2.2 Definitions to memorise

2.3 Diagrams / processes to remember

• Fig. 4.1(a) and 4.1(b) (p. 50): Galileo's inclined-plane and double-inclined-plane experiments leading to the law of inertia.
• Fig. 4.2 (p. 52): (a) book at rest on a table — weight W balanced by normal R; (b) car moving with uniform velocity — net force zero.
• Fig. 4.3 (p. 53): a cricketer drawing in his hands while catching a ball — larger Δt reduces the required force for the same Δp.
• Fig. 4.4 (p. 54): a stone whirled in a horizontal circle — force needed to change the direction of momentum even at constant speed.
• Fig. 4.5 (p. 55): a stone dropped from an accelerated train carries no horizontal force after release — the second law is a local relation.
• Fig. 4.6 (p. 57): two billiard balls hitting a wall, one head-on, one at 30° — used to compute impulses and the direction of force on the wall.
• Fig. 4.7 (p. 58): equilibrium of a particle under concurrent forces represented as sides of a closed triangle.
• Fig. 4.8 (p. 58): free-body diagrams for a mass suspended by a rope with a horizontal force applied at the midpoint.
• Fig. 4.10 (p. 60): static friction opposes impending motion; kinetic friction opposes actual relative motion and is usually less than (f_s)_max.
• Fig. 4.13 (p. 62): ball bearings and air cushion as ways of reducing friction.
• Fig. 4.14 (p. 63): forces on a car on (a) a level road and (b) a banked road — used to derive v_max formulas.

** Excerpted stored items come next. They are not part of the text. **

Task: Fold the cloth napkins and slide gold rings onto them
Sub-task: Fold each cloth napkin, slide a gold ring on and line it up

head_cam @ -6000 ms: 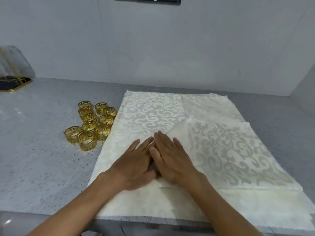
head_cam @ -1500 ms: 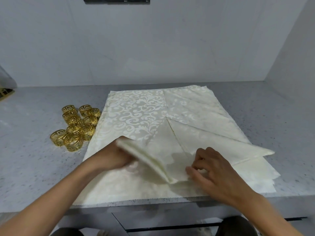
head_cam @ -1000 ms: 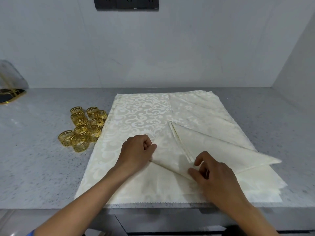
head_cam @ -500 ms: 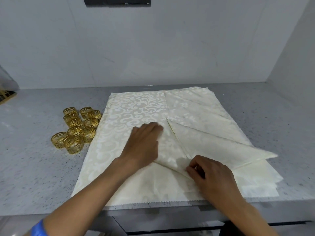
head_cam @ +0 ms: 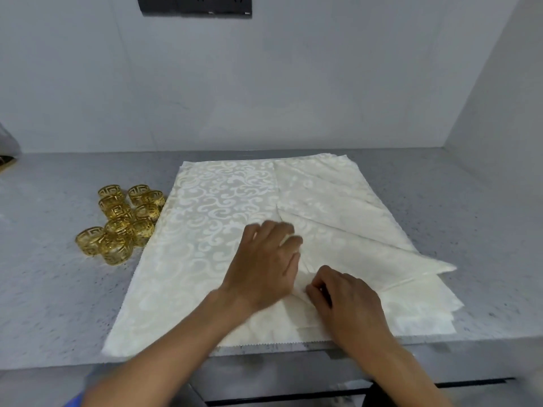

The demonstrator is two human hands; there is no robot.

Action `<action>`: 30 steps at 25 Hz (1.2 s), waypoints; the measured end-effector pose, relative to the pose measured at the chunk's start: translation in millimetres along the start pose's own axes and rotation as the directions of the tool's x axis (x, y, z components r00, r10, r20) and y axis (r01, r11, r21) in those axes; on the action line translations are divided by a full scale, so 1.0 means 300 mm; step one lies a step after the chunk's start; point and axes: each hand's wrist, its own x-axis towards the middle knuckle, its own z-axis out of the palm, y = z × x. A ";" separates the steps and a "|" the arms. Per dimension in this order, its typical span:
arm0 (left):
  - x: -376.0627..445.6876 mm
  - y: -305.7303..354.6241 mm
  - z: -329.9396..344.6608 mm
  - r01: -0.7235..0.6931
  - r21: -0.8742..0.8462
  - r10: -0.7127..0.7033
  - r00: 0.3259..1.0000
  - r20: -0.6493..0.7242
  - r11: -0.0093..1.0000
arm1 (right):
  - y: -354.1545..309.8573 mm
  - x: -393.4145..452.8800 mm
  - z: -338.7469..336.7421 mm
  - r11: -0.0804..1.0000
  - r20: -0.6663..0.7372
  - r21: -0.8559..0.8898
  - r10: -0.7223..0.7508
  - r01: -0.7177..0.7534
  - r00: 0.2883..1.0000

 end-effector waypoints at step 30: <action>-0.227 0.122 -0.036 0.333 -0.149 -0.325 0.943 0.073 0.931 | 0.399 0.074 -0.356 0.719 0.750 0.530 -0.151 -0.449 0.644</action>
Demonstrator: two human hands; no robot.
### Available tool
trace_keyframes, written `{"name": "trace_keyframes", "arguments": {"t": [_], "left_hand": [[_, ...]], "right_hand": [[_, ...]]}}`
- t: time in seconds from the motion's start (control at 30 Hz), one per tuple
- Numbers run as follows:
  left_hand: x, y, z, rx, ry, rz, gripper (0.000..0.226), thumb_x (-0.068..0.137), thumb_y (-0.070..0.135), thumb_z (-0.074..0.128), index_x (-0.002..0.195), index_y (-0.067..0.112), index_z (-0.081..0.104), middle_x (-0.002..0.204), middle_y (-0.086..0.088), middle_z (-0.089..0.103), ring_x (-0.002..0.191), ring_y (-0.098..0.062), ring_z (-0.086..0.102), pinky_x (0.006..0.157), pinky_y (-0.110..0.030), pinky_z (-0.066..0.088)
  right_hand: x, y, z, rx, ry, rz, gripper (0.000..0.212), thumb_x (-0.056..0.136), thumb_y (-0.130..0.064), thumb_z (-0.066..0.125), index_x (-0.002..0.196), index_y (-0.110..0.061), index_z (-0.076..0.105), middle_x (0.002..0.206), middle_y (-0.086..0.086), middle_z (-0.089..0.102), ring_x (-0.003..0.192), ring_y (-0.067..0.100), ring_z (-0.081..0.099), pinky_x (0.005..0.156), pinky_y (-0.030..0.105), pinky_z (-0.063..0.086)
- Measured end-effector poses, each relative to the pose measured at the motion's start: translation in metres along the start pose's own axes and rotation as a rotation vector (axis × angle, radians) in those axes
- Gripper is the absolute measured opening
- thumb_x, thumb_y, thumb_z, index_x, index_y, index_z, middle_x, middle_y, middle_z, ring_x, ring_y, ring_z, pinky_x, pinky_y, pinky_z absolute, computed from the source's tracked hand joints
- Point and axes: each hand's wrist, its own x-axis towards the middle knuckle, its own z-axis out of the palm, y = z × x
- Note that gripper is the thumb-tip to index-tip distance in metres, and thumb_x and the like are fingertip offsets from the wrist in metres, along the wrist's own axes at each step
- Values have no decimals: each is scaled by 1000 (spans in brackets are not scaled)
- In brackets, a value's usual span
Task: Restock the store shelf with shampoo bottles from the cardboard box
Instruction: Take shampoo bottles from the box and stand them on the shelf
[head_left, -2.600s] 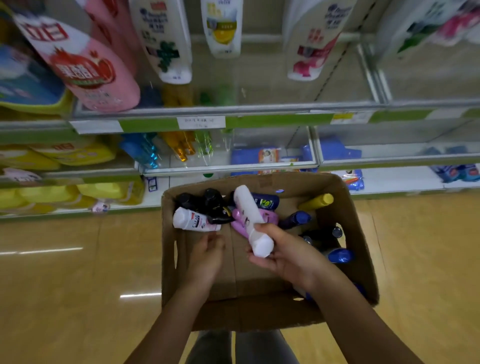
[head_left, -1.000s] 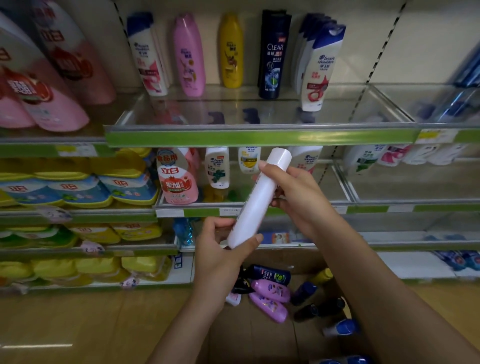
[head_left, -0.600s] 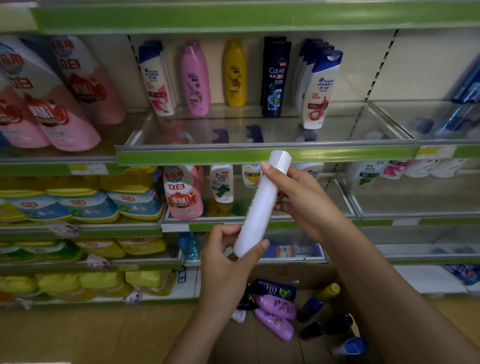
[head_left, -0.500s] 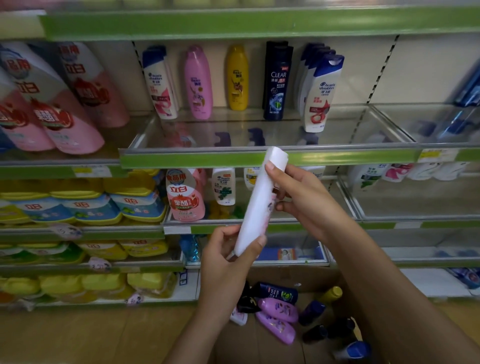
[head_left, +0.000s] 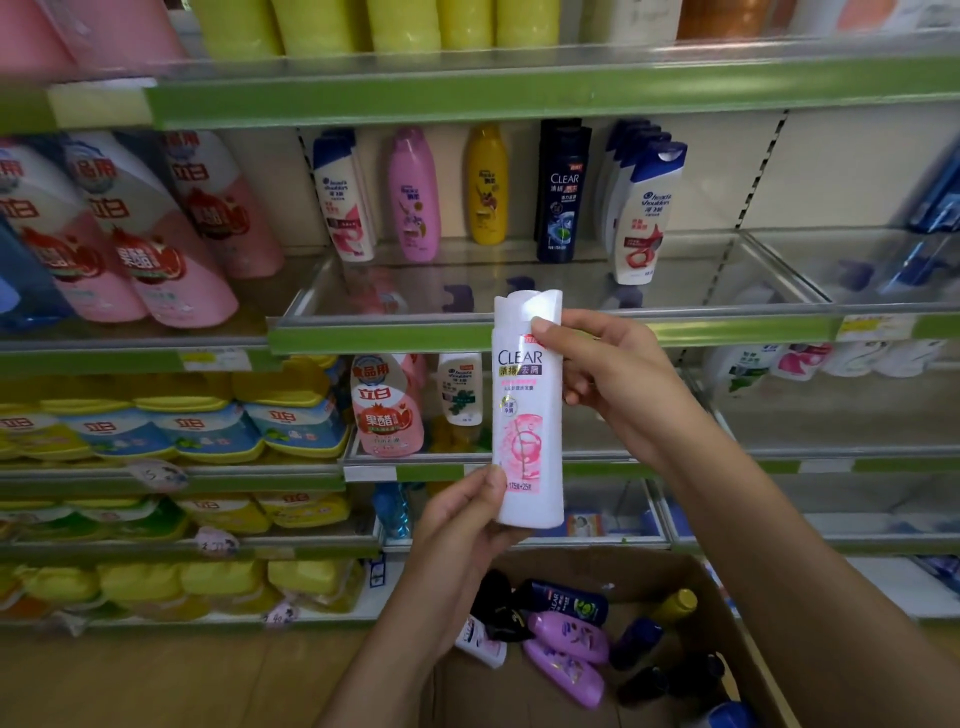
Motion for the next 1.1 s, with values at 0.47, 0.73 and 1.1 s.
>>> {"name": "trace_keyframes", "arguments": {"t": [0.47,0.73,1.1], "left_hand": [[-15,24,-10,195,-119,53,47,76,32,60,119,13,59,110,-2,72,104,-18,67,83,-28,55],[-6,27,3,369,-185,106,33,78,30,65,109,20,63,103,4,74,97,-10,69,84,-25,54],[15,2,81,572,-321,159,31,83,15,69,112,13,60,109,0,70,94,-7,68,78,-18,55]], "right_hand": [[-23,-19,24,-47,91,-45,37,79,-30,76,112,-16,65,89,7,75,46,4,48,48,18,44],[-48,-22,11,-26,69,-105,33,90,-25,65,121,-16,61,98,5,74,79,15,71,56,17,50],[-80,-30,-82,30,223,-206,27,90,-11,63,114,-1,65,108,18,70,98,26,69,84,37,56]]}}
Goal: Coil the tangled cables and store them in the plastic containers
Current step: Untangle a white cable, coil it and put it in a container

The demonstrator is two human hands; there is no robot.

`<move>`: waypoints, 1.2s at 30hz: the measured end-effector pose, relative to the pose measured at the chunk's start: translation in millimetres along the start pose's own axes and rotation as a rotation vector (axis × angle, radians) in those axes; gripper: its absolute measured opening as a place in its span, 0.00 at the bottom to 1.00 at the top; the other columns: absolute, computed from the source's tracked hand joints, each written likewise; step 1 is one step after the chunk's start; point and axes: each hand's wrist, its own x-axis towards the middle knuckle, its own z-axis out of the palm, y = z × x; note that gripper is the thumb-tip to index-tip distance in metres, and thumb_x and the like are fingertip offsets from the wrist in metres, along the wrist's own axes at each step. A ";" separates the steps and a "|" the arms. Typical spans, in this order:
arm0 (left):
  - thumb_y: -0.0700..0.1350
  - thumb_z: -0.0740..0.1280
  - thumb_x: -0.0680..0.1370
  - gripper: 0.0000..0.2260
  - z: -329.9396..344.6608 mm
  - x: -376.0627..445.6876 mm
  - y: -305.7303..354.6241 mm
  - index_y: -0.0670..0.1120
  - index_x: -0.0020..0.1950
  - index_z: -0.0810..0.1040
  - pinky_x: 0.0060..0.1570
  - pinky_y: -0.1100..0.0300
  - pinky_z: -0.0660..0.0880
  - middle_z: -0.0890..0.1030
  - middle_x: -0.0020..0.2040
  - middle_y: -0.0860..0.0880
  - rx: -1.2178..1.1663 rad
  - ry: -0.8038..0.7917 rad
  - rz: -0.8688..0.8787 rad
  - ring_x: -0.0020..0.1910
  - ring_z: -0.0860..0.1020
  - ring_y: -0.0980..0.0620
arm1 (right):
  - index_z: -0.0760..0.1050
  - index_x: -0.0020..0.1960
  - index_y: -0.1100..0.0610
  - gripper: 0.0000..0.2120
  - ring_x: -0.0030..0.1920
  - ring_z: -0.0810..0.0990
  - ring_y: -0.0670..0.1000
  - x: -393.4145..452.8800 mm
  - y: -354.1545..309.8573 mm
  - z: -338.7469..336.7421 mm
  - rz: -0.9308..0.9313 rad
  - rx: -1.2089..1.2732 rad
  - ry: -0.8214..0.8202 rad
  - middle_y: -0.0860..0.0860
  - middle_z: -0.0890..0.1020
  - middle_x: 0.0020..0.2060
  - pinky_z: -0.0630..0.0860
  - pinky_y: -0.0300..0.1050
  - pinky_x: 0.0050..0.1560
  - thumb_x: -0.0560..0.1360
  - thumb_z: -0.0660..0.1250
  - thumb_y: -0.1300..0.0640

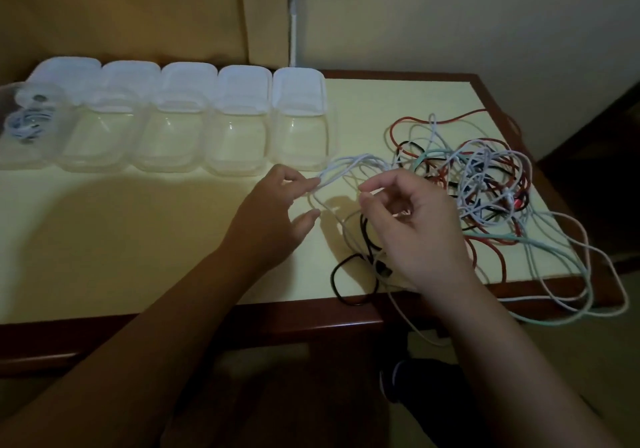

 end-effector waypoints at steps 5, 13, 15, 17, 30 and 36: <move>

2.4 Common confusions / NTA trap points

• The statement "W = R for a book on a table because the two forces cancel" is incorrect reasoning — the correct logic is that the book is observed to be at rest, hence by the first law net force is zero, hence R must equal and oppose W. The equality has no connection with the third law (NCERT §4.4, p. 52; Points to Ponder 7, p. 68).
• Action and reaction act on different bodies — they can therefore never cancel each other on a single body, and "F = 0" for one body is NOT a consequence of the third law (NCERT §4.6, p. 56–57).
• v = 0 momentarily does NOT mean force or acceleration are zero — at the top of a vertical throw, v = 0 but a = g downward (Points to Ponder 2, p. 68).
• Static friction is self-adjusting up to μ_s N; do not set f_s = μ_s N unless the body is on the verge of slipping (Points to Ponder 6, p. 68).
• Centripetal force is not a new kind of force; always identify the underlying material force (tension, gravity, friction, normal-reaction component) that plays this role (Points to Ponder 5, p. 68).
• For a banked road, v_max² = R g (μ_s + tan θ)/(1 − μ_s tan θ) is the maximum (slip-up condition); v_o = √(R g tan θ) is only the no-friction-needed optimum, not the maximum (NCERT §4.10, p. 64).